A friend is selling his Nikon gear and buying Canon. I won’t get into the Nikon vs Canon debate or his reasons for doing so. I have never owned or used a Nikon (I’ve owned Yashica, Miranda, Pentax, Canon, Olympus, Mamiya, Fuji, Graflex & Wista cameras) so I’m not qualified to express an opinion re: Nikon. In any case my personal choices are based on what the camera can do rather than the name on the housing. In looking at Canon choices he asked whether I thought he needed an 18 MP camera or if 15 MP would do. My reply (edited & amended) follows:
From a purely technical standpoint the number of MPs depends on how you plan to use the photos. If you are planning to sell prints it depends on how big you plan to print and how finely detailed you want the prints. I’ve printed 18’ X 24” posters shot with my XTi which is 10MP. The jump to 15 MP is only 50% and 18 MP is only 20% more than 15 MP (80% more than a 10 MP camera).
The average human eye can't resolve smaller than 100 dpi without the aid of a magnifying glass. Most photos are printed between 150 dpi/ppi and 300 dpi/ppi.
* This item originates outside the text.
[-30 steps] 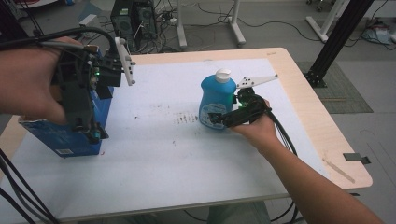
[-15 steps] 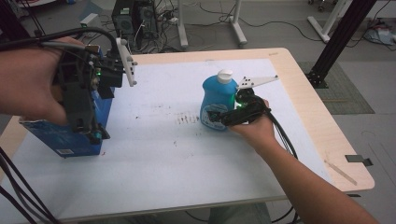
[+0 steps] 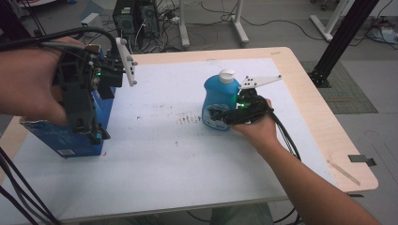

At 240 ppi a 10MP image will print 10.8" x 16.2". If it is a highly detailed image and you want to print at 300 ppi it will only print 8.64" x 12.96". If it is low detail and you are comfortable with printing at 150 ppi you can make a 17.28" x 25.92" print. Portraits can be printed at 150 ppi since seeing every pore in the skin is rarely flattering except perhaps to newborns.
My ill-fated G-10 was 14 MP and a 240 ppi print from that would give me a 13.8" x 18.4" print (note the different aspect ratio) but the trade off with the smaller sensor was that cramming in all those photosites onto a tiny compact sensor resulted in noise problems at any ISO above 400. Canon gave up and went back to 10 MP for the G-11 & G-12 because of that. For comparison purposes though, the 14 MPs from the G-10 approximates a 15 MP camera.
My 7D is 18 MP and it will print 14.4" x 21.6" at 240 ppi. That's only 3.6" longer on the short side and 5.4" on the long side larger than 10 MP at the same 240 ppi. That's because the 80% larger is area, not linear. In linear terms 18 MP is only about 30% larger than 10 MP at the same print resolution. For most purposes a 10-12 MP camera is the threshold (roughly equal to 35mm film) but you can do fine work with even less.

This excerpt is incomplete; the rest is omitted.